**What is needed**
Go through the listing and set it down exactly, leaving out its pictures.

---

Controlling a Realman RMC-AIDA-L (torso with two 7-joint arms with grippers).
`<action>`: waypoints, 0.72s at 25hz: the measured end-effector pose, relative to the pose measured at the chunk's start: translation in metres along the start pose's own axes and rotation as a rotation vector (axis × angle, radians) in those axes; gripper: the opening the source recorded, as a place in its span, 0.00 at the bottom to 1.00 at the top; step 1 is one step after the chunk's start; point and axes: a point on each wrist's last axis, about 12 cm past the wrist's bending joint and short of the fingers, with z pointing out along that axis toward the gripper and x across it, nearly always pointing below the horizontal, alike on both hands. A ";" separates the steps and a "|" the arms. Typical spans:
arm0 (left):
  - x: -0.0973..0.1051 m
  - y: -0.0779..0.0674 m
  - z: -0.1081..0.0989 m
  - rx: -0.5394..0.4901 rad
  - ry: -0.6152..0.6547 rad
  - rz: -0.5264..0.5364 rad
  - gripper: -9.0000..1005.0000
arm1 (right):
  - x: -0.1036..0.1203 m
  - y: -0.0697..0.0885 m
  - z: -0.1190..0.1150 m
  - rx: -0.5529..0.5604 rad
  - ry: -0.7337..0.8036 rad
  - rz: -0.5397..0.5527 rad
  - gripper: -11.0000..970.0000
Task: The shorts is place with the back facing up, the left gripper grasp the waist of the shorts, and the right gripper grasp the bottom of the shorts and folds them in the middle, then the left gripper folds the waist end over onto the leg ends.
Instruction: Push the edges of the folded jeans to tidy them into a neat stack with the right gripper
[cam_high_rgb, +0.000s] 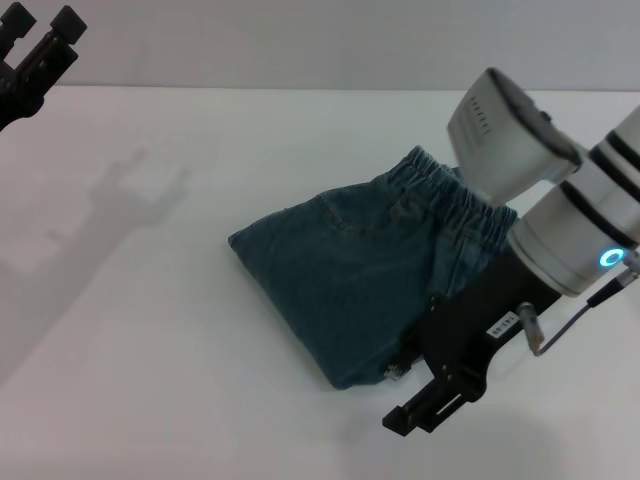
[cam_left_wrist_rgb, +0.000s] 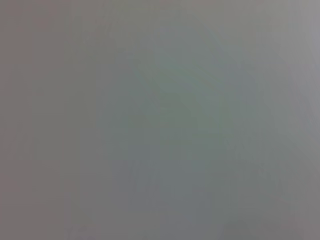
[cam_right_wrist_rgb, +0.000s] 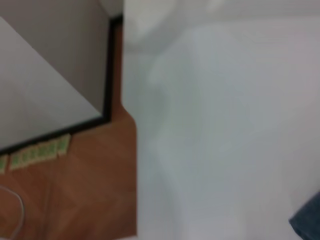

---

**Response to this exercise**
Controlling a Realman RMC-AIDA-L (torso with two 7-joint arms with grippers).
`<action>`: waypoints, 0.72s at 25hz: the measured end-effector pose, relative to the pose measured at the chunk's start: translation in metres along the start pose's own axes and rotation as a rotation vector (axis × angle, radians) in those axes; gripper: the opening the source recorded, as a place in its span, 0.00 at the bottom to 1.00 at the top; step 1 is one step after the chunk's start; point and axes: a point on each wrist's last axis, about 12 cm past the wrist's bending joint and short of the fingers, with z pointing out along that axis toward the gripper and x across it, nearly always pointing below the horizontal, alike on both hands. A ";" separates the steps and a "|" the arms. Typical spans:
arm0 (left):
  - x: -0.0973..0.1051 m
  - y: -0.0779..0.0674 m
  - z: -0.1081..0.0989 m
  - rx: -0.5394..0.4901 rad
  - ry: -0.6152..0.6547 rad
  - rz: -0.5264..0.5364 rad
  - gripper: -9.0000..1005.0000
arm1 (right):
  - x: -0.1036..0.1203 m
  - y: -0.0697..0.0885 m
  - z: -0.1190..0.1150 m
  - rx: -0.5529..0.5604 rad
  - ry: -0.7337..0.8036 rad
  - rz: -0.5397..0.5527 rad
  - gripper: -11.0000..970.0000
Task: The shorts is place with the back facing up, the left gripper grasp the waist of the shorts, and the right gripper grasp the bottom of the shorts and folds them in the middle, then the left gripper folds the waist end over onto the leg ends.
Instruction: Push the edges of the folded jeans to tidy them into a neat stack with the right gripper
[cam_high_rgb, +0.000s] 
[cam_left_wrist_rgb, +0.000s] 
[cam_right_wrist_rgb, +0.000s] 

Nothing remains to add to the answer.